## PROVIDED DATA
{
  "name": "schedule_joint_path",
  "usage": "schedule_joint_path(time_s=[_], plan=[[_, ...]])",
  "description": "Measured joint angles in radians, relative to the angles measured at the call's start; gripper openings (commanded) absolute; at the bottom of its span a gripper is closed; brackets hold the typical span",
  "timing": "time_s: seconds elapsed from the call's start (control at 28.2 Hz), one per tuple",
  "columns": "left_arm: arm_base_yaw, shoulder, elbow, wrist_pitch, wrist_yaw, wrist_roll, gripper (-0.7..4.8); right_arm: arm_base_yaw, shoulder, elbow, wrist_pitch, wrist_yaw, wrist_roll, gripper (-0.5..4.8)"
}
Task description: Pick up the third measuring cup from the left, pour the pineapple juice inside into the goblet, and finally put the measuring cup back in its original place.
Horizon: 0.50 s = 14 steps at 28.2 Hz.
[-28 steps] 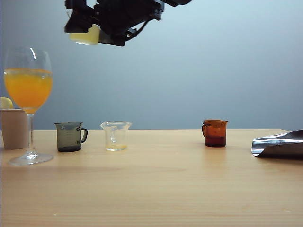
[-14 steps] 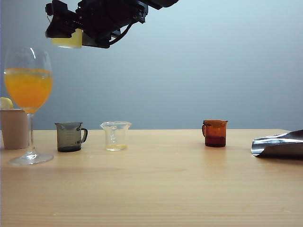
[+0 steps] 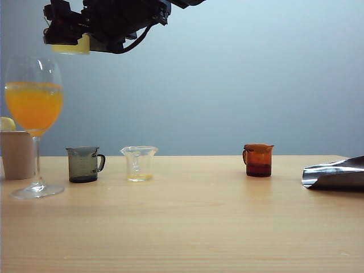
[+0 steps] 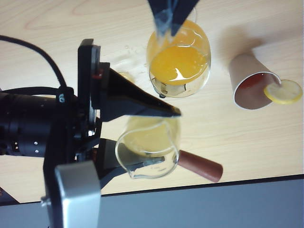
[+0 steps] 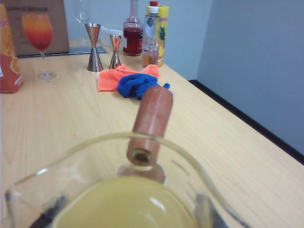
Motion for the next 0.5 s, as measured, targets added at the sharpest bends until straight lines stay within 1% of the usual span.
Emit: schedule_joint_path(time_s=[0.32,0.5], plan=[[0.000,0.000,0.000,0.000,0.000,0.000,-0.06,0.011,0.016,0.000,0.022,0.017,-0.036,-0.01],[0.000,0.000,0.000,0.000,0.000,0.000,-0.06,0.029,0.018,0.000,0.045,0.024,-0.076,-0.01]])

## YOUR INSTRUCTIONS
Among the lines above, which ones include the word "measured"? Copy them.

## FINISHED EXERCISE
  "description": "Measured joint angles in radians, relative to the angles measured at the call's start; gripper openings (commanded) absolute; at the bottom of its span a gripper is closed; brackets hold the typical span",
Motion for the next 0.5 s, as measured, targets added at the sharpest bends until straight lines stay within 1% of the usual span.

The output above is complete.